Genesi e struttura della società è un “saggio di filosofia pratica”, dice lo stesso Gentile, pietra miliare della filosofia sociale. Qui è il passo famoso: “All’umanesimo della cultura che fu pure una tappa gloriosa della liberazione dell’uomo, succede oggi o succederà domani l’umanesimo del lavoro”. Il lavoro non è in Gentile solo produzione e fatica ma attività etica e riscatto spirituale: “l’uomo reale, che conta, è l’uomo che lavora, e secondo il suo lavoro vale quello che vale. Perché è vero che il valore è il lavoro”. Nella definizione dello Stato Gentile rivendicava la continuità col pensiero liberale e conservatore; con l’umanesimo del lavoro, invece, riprendeva l’eredità del socialismo, del sindacalismo e della dottrina sociale della Chiesa. La sintesi gentiliana è lo Stato nazionale del lavoro. L’umanesimo del lavoro fu il convitato di pietra della Costituzione italiana del ’48. La repubblica fondata sul lavoro già nel primo articolo della Carta eredita l’umanesimo del lavoro, che si sparge tra le forze socialiste e comuniste, cattolico-popolari e sindacali, oltre che nel nascente Movimento sociale italiano. In Genesi e struttura si profila il suo pensiero comunitario: la comunità non accomuna solo i viventi ma chi ci ha preceduto e chi ci seguirà. Il filo della “tradizione”. La filosofia ne è la sua coscienza: “In fondo all’Io c’è un Noi; che è la comunità a cui egli appartiene, e che è la base della sua spirituale esistenza, e parla per sua bocca, sente col suo cuore, pensa col suo cervello”. “La comunità è presente come legge interna all’individuo”. Il materialismo, invece, era per lui “il crollo di ogni moralità”.

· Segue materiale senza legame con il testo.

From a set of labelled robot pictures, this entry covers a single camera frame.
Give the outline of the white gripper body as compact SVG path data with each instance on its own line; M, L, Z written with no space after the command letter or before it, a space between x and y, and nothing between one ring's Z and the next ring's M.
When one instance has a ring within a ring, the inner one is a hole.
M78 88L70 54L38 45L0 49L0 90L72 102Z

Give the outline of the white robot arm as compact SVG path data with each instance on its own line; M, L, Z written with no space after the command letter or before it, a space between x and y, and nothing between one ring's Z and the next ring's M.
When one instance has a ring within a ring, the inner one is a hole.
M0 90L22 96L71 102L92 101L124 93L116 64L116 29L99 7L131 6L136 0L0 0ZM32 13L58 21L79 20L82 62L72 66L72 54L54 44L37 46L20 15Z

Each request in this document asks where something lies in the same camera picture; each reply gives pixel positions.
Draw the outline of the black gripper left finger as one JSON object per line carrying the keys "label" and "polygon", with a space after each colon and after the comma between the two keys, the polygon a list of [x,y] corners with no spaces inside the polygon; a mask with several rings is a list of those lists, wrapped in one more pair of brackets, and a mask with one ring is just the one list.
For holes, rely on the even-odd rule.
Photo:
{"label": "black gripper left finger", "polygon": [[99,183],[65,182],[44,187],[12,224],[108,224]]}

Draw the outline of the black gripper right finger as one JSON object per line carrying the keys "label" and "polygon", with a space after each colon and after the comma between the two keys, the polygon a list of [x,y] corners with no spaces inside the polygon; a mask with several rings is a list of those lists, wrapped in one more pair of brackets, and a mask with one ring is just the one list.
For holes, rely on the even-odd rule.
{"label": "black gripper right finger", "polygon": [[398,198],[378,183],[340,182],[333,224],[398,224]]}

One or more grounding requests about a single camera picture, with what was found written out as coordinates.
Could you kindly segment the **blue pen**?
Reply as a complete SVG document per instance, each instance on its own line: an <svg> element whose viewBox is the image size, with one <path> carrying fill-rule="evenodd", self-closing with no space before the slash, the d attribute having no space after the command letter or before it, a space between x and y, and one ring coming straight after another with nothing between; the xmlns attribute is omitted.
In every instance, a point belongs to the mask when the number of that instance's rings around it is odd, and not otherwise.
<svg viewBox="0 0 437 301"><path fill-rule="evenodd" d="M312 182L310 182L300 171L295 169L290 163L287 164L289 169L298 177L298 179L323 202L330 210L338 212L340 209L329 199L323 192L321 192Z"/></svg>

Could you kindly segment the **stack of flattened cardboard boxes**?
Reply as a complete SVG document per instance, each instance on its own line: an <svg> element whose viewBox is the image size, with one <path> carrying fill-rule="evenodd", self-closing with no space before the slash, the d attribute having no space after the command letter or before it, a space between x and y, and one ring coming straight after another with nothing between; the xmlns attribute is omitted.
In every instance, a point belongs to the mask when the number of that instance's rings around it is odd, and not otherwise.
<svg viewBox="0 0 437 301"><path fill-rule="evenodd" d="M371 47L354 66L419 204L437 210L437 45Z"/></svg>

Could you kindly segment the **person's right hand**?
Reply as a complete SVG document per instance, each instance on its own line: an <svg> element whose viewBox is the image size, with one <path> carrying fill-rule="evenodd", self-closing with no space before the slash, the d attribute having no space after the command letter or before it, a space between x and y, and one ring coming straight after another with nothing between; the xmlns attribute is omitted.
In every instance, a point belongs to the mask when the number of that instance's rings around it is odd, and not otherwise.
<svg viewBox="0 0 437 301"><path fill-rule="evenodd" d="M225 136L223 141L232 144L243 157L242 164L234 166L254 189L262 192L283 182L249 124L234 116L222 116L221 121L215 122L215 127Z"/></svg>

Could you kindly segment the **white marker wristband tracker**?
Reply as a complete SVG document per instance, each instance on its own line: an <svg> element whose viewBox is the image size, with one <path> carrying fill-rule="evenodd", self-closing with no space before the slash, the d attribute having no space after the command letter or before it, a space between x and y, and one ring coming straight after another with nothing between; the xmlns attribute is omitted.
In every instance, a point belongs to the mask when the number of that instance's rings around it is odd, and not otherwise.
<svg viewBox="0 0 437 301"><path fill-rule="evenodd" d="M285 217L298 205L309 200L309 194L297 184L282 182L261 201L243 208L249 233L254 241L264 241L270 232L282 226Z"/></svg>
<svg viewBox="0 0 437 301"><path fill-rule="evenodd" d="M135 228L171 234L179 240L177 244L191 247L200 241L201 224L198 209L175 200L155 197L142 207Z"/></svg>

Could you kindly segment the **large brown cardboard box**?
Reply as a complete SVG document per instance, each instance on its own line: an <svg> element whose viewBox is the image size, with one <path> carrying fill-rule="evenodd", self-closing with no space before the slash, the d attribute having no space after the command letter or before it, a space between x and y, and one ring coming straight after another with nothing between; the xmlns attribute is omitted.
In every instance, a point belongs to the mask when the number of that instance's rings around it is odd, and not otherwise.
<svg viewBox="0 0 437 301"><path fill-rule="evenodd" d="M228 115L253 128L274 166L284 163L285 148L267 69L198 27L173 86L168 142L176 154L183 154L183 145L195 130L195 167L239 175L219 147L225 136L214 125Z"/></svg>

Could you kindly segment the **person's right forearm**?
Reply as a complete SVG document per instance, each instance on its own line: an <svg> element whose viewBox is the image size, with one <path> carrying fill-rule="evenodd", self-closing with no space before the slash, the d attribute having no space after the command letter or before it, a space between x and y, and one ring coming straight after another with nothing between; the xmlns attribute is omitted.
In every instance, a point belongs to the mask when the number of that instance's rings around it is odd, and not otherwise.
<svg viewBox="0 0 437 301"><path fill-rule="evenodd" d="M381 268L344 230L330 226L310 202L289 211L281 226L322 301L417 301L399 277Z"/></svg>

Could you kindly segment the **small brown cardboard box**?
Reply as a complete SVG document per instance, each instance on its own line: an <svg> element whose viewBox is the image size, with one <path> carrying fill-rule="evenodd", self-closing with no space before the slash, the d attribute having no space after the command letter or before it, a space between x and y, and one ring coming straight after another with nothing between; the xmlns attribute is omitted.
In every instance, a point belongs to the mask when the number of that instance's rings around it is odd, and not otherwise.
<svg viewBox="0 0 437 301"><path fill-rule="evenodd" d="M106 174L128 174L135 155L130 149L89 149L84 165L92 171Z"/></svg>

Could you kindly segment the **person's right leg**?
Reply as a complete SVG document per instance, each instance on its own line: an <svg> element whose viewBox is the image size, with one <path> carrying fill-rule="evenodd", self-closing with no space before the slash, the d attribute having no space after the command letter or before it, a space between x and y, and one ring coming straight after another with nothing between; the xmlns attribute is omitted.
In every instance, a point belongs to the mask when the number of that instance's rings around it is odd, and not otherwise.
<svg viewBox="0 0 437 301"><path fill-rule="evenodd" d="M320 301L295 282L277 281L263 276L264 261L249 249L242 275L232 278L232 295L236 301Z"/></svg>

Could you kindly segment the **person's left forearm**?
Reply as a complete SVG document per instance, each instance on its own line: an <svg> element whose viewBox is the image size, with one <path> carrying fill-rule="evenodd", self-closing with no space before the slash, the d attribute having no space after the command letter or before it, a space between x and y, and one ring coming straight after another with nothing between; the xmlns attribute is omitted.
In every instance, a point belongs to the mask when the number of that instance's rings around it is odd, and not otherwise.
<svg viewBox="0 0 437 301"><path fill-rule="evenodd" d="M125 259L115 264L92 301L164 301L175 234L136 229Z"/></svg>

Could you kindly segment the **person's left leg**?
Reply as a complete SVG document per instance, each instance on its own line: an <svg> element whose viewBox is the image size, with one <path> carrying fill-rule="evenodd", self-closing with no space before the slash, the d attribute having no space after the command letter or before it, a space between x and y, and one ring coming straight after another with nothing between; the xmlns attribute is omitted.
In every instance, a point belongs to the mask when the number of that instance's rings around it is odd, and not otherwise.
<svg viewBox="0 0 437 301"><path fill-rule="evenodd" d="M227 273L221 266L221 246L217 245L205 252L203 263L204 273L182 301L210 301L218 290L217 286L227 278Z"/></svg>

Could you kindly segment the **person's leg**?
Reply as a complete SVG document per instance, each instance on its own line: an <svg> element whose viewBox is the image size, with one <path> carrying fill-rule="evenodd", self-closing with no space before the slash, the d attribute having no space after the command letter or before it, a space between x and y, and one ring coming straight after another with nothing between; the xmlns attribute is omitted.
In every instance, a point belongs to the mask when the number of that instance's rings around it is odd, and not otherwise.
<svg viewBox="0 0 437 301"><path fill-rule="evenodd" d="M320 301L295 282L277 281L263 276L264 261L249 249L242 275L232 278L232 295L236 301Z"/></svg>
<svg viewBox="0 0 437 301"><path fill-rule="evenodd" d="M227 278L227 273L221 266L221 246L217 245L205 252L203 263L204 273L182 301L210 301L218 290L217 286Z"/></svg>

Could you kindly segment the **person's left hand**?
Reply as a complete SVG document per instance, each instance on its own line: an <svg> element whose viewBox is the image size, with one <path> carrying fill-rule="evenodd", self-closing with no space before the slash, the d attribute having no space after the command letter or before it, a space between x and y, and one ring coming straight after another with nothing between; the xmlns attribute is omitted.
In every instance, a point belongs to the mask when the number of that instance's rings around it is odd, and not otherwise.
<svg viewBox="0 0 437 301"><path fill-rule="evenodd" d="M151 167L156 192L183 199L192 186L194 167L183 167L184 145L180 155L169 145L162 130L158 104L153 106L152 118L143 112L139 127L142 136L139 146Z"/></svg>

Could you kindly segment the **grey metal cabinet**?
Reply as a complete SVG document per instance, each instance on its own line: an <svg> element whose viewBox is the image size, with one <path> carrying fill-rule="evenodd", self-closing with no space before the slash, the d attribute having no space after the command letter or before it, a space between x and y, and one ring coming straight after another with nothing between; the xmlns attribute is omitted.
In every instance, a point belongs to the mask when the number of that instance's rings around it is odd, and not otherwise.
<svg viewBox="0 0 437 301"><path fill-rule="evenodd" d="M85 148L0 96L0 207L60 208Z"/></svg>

A differenza del comunismo e del platonismo, Gentile richiama in questa visione sociale il ruolo centrale e insostituibile della famiglia. L’uomo è famiglia, dice il filosofo, egli lavora per sé ma anche per i suoi figli, l’istinto alla generazione muta in vocazione e si perpetua tramite l’eredità. E in un bellissimo passo scrive: “Lì è la radice del senso dell’immortalità, onde ogni uomo s’infutura e spezza la catena dell’attimo fuggente”. Per Gentile la famiglia è il “perenne vivaio morale dell’umanità”. Colpisce il tono sereno, fiducioso, costruttivo dell’ultimo Gentile, nonostante il clima dell’epoca e la tragedia in atto; un pensiero tenacemente positivo, rivolto al bene e alla concordia, in piena tempesta bellica, in mezzo all’odio. Cercatore di vita davanti alla morte, scrivemmo curando l’introduzione all’opera.
Se cercate un padre e un manifesto della “destra sociale”, ammesso che abbia un senso usare questa definizione, è lì, in un’opera che proviene dal passato più lacerante ma rivolta al futuro più distante dagli odii e i furori di una guerra. Poi l’uomo Gentile perirà con la storia di cui fu protagonista; ma l’idea andrà oltre lui e loro, i fascisti, gli antifascisti, i comunisti, i liberisti. Quell’opera di ieri ci aspetta al largo di domani.